EXECUTIVE SUMMARY Pain management is a complex, multidisciplinary field consisting of a variety of syndromes present in both the acute and chronic phases. In recent years, a dramatic increase in deaths from opioid overdose and other harms related to prescribing opioids for pain management has led clinical experts and policy analysts to acknowledge the need to examine clinical practices in pain management. Factors related to provider and patient education, risk stratification, service delivery coverage, and increasing stigma have further complicated the use of opioids for the treatment of pain and imposed challenges upon clinical management of acute and chronic pain. The Comprehensive Addiction and Recovery Act (CARA) calls for a coordinated response, including the establishment of an interagency task force to: (1) identify best practices for chronic and acute pain management and the prescription of pain medication (2) identify gaps and inconsistencies in current practices and (3) identify ways to best disseminate this information.

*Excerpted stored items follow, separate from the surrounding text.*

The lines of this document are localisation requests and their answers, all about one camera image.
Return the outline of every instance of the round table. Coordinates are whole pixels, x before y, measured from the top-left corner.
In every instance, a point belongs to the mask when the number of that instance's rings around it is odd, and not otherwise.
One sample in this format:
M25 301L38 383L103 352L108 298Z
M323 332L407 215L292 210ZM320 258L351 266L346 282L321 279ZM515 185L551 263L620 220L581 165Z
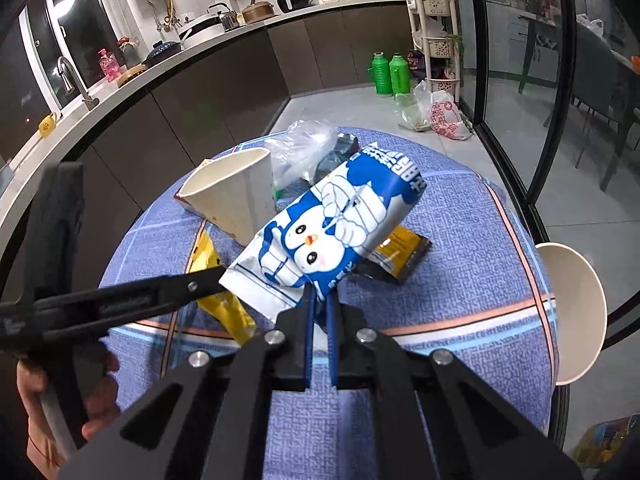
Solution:
M406 349L430 353L449 348L545 431L558 369L555 305L542 261L506 206L504 192L410 140L359 128L340 130L356 135L361 146L377 141L380 148L403 152L418 164L426 190L402 224L433 241L405 284L349 275L338 284L340 300L359 306L369 326L396 336ZM185 272L201 229L209 231L223 264L238 256L242 247L235 240L173 199L186 178L135 222L100 286ZM287 188L278 208L303 191L301 182ZM248 313L260 330L273 327L255 310ZM116 379L123 409L191 352L206 349L218 355L238 348L195 303L173 315L114 328L105 342L120 359ZM332 389L326 354L315 352L311 390L273 395L264 478L364 478L376 467L368 393Z

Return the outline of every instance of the white paper cup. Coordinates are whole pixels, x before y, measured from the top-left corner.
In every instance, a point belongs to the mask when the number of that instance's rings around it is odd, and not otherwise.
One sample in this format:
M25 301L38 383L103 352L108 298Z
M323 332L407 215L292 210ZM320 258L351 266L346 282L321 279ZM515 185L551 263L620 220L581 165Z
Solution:
M573 383L600 354L607 329L607 300L598 275L580 253L554 242L536 248L556 296L560 355L556 384Z
M194 171L180 198L243 246L276 216L271 153L229 153Z

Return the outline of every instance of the green thermos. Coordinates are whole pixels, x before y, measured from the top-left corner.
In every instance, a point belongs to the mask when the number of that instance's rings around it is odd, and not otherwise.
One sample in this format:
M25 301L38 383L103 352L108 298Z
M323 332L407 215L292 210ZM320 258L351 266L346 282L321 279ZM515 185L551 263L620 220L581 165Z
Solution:
M409 65L400 54L394 54L391 63L389 63L389 71L391 72L391 86L394 95L411 92Z
M373 55L369 77L376 85L376 93L380 95L392 95L391 73L389 72L389 62L382 52Z

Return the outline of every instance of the pink bottle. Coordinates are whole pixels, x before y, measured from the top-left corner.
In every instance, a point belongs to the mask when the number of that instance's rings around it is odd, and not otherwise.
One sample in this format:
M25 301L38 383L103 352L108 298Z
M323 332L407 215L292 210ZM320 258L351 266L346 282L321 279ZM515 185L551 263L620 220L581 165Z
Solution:
M98 54L100 54L100 68L107 77L107 81L111 82L119 78L122 75L120 71L120 65L113 52L107 52L104 48Z

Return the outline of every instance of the yellow cup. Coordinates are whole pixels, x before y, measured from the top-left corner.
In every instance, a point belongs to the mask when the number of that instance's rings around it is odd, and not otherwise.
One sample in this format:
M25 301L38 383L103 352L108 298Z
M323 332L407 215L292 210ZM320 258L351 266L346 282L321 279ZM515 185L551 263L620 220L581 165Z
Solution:
M56 129L56 122L59 120L57 113L52 112L46 116L38 125L40 135L44 138L47 137L53 130Z

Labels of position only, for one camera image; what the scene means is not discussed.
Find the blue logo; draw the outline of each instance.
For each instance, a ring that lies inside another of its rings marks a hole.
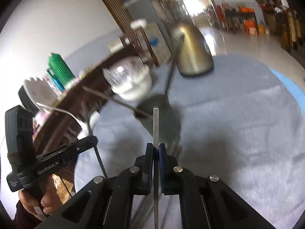
[[[149,40],[149,44],[151,46],[156,46],[158,44],[158,38],[157,37],[152,37],[150,40]]]

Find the gray cup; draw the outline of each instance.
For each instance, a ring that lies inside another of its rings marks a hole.
[[[167,95],[158,94],[147,98],[137,106],[137,109],[152,115],[154,107],[159,108],[159,143],[169,143],[177,139],[180,133],[180,121],[168,102]],[[135,112],[134,117],[153,136],[153,116],[145,117]]]

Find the floor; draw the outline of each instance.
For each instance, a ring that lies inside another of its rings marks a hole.
[[[278,37],[225,33],[211,27],[200,28],[200,31],[213,55],[238,52],[251,56],[281,72],[305,92],[305,69],[280,47]]]

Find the human hand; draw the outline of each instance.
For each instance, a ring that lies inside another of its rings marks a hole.
[[[59,196],[56,193],[56,188],[54,186],[53,178],[48,177],[45,186],[45,195],[42,197],[40,203],[44,207],[43,212],[45,214],[54,213],[61,205]],[[39,206],[39,202],[31,196],[25,189],[22,189],[18,192],[19,199],[25,208],[30,214],[33,214],[37,219],[40,219],[39,215],[35,212],[34,207]]]

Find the electric kettle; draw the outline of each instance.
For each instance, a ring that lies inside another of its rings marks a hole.
[[[182,76],[199,76],[214,68],[209,47],[196,26],[179,23],[172,30],[172,41],[178,51],[175,61]]]

This Environmental Scan (ES) Report informs the Pain Management Task Force (PMTF) established by CARA and provides a brief overview of many clinical best practices and guidelines (CBPs), including those developed by medical associations and federal, state, and local government organizations for management of acute and chronic pain. The ES Report reviews pain management treatment approaches and provides the PMTF with a basis by which to address questions specified in part by CARA legislation. An initial set of questions for PMTF to consider include:
1. What are existing clinical best practices for management of acute and chronic pain developed by medical professional associations and the federal, state, and local governments?
2. What are existing knowledge gaps and inconsistencies across identified clinical best practices?

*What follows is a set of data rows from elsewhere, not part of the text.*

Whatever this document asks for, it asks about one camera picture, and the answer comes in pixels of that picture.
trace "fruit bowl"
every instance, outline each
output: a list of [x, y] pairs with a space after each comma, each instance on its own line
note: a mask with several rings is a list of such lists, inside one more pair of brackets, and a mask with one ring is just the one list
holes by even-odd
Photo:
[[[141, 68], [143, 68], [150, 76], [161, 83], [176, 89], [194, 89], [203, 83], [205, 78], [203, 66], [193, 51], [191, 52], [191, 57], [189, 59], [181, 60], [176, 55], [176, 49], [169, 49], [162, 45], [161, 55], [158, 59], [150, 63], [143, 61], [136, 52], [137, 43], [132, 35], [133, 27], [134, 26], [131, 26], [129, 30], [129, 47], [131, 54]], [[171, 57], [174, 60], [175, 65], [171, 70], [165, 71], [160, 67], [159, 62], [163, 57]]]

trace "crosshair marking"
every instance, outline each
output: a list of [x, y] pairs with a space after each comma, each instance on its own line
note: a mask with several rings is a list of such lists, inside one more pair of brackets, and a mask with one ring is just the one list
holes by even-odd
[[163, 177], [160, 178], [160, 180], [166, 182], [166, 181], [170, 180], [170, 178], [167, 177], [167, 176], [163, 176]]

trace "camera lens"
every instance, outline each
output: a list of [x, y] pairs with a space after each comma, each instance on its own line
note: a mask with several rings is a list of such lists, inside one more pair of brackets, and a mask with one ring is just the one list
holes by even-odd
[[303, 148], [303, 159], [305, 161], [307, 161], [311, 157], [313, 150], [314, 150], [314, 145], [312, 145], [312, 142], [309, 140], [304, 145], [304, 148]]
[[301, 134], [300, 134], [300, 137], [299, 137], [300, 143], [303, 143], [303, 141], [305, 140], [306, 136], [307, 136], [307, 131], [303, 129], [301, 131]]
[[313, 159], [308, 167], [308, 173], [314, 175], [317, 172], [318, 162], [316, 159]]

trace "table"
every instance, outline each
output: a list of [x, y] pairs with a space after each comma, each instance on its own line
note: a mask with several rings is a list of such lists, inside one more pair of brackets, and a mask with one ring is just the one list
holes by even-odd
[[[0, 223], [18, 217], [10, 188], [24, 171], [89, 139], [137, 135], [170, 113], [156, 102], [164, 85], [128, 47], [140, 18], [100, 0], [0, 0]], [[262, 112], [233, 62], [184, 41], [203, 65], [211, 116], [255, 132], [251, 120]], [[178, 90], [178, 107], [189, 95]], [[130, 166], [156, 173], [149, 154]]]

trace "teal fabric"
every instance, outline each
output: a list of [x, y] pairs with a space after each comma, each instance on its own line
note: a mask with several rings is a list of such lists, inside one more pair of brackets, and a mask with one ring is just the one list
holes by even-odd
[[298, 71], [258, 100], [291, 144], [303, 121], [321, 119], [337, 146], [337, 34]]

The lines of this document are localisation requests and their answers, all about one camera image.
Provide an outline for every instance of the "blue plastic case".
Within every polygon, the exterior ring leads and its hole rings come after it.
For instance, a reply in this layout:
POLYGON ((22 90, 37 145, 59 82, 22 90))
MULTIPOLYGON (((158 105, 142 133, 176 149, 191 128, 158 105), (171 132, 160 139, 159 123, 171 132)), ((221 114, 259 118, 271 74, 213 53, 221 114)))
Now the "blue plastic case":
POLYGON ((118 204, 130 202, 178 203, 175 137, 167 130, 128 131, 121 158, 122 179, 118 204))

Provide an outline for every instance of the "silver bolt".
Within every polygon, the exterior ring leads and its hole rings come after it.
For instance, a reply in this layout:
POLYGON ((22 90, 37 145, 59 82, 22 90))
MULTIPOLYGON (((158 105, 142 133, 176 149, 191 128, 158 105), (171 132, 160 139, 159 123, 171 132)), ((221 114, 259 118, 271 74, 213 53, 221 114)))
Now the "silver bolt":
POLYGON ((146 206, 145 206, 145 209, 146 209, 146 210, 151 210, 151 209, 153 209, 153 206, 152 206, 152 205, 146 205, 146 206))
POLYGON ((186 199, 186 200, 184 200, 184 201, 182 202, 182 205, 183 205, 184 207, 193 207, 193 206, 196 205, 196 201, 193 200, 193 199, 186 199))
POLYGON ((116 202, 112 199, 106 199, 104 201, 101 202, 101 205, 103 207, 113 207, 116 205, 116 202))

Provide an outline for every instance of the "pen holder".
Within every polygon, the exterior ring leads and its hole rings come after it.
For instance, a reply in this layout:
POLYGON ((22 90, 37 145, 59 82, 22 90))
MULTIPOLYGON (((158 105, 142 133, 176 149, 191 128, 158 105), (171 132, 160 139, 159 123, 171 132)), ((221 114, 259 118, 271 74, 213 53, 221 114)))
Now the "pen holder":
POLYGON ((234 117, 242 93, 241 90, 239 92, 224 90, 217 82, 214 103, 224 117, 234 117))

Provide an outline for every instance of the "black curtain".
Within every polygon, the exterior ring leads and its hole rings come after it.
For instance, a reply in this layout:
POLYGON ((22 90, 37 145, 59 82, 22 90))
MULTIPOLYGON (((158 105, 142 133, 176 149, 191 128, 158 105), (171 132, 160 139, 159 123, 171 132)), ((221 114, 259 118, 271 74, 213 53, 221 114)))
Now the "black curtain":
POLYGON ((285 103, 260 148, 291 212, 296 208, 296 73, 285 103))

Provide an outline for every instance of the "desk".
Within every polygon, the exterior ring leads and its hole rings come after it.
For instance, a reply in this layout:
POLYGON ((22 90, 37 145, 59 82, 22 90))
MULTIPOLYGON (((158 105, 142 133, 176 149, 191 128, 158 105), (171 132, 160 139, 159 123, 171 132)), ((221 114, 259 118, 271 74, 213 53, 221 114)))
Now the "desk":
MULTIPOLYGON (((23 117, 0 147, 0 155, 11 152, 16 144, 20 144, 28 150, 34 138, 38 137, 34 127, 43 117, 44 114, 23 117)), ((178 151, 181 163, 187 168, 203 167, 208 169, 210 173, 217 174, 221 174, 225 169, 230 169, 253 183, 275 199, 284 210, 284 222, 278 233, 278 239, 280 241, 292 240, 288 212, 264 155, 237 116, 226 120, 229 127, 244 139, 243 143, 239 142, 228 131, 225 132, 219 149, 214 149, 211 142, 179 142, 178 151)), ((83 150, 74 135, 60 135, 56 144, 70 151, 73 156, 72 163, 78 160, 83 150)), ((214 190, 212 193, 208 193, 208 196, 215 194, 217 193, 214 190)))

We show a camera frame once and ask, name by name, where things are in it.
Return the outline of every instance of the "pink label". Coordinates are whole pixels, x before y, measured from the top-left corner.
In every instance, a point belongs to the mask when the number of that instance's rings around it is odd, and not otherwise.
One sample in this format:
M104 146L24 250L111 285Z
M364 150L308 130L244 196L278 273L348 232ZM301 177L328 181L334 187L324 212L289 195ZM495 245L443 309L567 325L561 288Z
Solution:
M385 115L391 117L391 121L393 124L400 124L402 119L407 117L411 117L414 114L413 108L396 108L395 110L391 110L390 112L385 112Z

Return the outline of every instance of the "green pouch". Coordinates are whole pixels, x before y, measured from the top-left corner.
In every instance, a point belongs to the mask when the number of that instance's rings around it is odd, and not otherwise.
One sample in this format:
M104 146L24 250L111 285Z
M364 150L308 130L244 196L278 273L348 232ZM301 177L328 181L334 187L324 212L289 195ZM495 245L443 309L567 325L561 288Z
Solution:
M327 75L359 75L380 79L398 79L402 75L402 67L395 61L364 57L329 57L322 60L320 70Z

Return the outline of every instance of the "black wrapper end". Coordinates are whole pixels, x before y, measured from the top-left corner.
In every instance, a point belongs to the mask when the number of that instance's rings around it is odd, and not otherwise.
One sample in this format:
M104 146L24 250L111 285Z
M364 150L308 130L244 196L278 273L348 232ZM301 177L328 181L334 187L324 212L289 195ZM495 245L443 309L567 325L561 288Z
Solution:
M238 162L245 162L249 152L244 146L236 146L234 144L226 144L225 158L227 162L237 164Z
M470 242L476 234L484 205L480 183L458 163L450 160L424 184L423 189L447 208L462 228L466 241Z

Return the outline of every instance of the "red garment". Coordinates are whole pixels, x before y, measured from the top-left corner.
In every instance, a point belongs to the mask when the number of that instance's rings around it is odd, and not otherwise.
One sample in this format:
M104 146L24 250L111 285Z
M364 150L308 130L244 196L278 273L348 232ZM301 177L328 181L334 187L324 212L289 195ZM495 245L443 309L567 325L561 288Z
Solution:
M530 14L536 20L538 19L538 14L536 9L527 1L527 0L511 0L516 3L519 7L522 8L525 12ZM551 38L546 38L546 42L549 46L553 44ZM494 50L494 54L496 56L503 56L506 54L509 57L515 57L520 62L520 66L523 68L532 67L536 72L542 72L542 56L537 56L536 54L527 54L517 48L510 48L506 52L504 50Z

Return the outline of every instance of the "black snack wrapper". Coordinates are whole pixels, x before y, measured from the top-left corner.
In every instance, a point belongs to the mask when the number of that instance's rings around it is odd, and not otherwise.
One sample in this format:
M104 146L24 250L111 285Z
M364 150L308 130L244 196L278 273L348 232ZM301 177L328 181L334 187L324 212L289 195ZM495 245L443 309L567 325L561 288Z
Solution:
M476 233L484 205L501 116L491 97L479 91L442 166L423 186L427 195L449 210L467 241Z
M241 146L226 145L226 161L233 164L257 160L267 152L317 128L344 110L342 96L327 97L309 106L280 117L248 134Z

3. How do existing clinical best practices inform guidance on specific topics specified by the CARA language, including:
a) Pharmacological, non-pharmacological, and medical device alternatives to opioids to reduce opioid monotherapy in appropriate cases
b) Optimizing treatments based on differences within and between classes of opioids
c) Opioids with abuse deterrent technology d) Management of high-risk populations who receive opioids in the course of medical care, other than for pain management
4. How do non-clinical (i.e., policy-related) best practices advance and support best practices for management of acute and chronic pain? The ES Report identifies 38 CBPs, which include clinical recommendations among biopsychosocial and multidisciplinary approaches to pain management, including medication; physical therapy; psychological approaches; surgical and minimally invasive procedures; and complementary and alternative medicine (Question 1).

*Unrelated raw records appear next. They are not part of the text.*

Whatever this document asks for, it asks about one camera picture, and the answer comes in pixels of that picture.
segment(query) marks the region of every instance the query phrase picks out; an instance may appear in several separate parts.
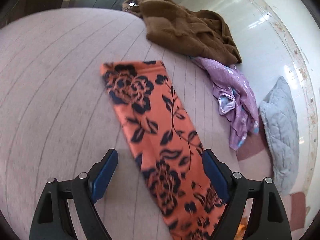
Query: quilted fabric
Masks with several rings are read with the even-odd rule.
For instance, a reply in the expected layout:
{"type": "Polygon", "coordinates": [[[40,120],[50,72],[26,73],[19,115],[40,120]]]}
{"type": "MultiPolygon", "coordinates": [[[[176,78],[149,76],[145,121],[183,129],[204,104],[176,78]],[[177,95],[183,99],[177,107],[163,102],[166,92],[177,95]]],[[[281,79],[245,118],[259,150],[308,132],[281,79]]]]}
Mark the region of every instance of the quilted fabric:
{"type": "Polygon", "coordinates": [[[260,105],[268,146],[273,159],[273,181],[287,195],[298,174],[299,131],[290,87],[283,76],[260,105]]]}

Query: metal screw
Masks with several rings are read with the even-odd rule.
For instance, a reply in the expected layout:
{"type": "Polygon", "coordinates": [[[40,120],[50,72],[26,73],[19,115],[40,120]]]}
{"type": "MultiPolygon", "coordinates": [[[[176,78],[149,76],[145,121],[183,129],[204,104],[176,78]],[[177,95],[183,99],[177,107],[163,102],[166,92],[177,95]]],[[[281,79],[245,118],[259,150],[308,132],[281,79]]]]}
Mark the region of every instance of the metal screw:
{"type": "Polygon", "coordinates": [[[48,182],[48,183],[54,182],[54,178],[53,178],[53,177],[48,178],[47,182],[48,182]]]}
{"type": "Polygon", "coordinates": [[[266,181],[266,183],[271,184],[272,183],[272,179],[271,178],[265,178],[264,179],[266,181]]]}
{"type": "Polygon", "coordinates": [[[79,179],[85,179],[88,176],[88,174],[86,172],[81,172],[78,177],[79,179]]]}
{"type": "Polygon", "coordinates": [[[233,176],[234,176],[236,179],[240,179],[240,178],[242,177],[241,173],[239,173],[239,172],[235,172],[235,173],[233,174],[233,176]]]}

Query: orange floral fabric
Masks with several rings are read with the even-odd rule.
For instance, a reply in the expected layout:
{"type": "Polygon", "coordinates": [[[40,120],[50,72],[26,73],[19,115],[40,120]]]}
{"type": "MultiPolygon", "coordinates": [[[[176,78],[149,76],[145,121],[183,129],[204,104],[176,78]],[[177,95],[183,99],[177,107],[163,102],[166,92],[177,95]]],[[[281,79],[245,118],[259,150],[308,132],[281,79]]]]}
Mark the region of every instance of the orange floral fabric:
{"type": "Polygon", "coordinates": [[[100,72],[172,237],[208,239],[225,205],[204,174],[203,146],[162,61],[108,63],[100,72]]]}

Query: purple garment
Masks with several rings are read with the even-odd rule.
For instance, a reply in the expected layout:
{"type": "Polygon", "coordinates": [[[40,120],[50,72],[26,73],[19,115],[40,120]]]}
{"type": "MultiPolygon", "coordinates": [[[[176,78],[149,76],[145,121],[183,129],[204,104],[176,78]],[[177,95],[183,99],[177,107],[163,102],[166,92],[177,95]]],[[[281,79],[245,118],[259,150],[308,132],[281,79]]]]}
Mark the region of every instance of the purple garment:
{"type": "Polygon", "coordinates": [[[219,103],[219,114],[231,123],[229,146],[234,150],[239,149],[248,131],[259,131],[258,108],[248,80],[234,65],[226,67],[213,59],[202,57],[191,59],[209,73],[213,95],[219,103]]]}

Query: brown fleece garment
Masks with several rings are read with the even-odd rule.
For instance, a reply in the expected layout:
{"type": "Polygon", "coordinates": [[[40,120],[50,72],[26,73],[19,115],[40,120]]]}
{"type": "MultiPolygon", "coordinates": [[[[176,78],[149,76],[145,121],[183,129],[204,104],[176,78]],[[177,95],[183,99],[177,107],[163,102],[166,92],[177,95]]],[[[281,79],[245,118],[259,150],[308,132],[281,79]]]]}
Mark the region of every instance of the brown fleece garment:
{"type": "Polygon", "coordinates": [[[126,0],[122,10],[142,18],[147,39],[162,47],[225,66],[242,63],[228,25],[215,12],[191,12],[172,0],[126,0]]]}

The ES Report describes CBPs relevant to pain management topics that can inform the existence of gaps or inconsistencies across best practices (Question 2), including four topics specified by CARA legislation. First, CBPs recommend multiple pharmacological and non-pharmacological alternatives (including medical devices, as well as complementary and alternative medicine approaches) to opioids (Question 3a). Second, CBPs do not make definitive recommendations about optimizing treatments based on differences within and between classes of opioids (Question 3b). Third, CBPs suggest that abuse deterrent technologies can be partially effective in the prevention of opioid abuse or misuse and should be used as part of a multifaceted-approach (Question 3c). Fourth, CBPs provide recommendations for management of high-risk populations, including prioritization of non-opioid interventions, consideration of abuse deterrent technology, medication-assisted treatment, provision of naloxone, and prioritization of nonpharmacological treatments (Question 3d). Finally, policy best practices facilitate the execution of CBPs and support other areas of pain management, including risk assessment and mitigation; patient education; provider education; access to care; medication-assisted treatment; provision of naloxone; parity laws; fentanyl detection; and stigma (Question 4). Further analysis of best practices identified by the ES or by the PMTF during future working group discussion may reveal gaps and inconsistencies that could inform development of more effective best practices for providers and policy makers.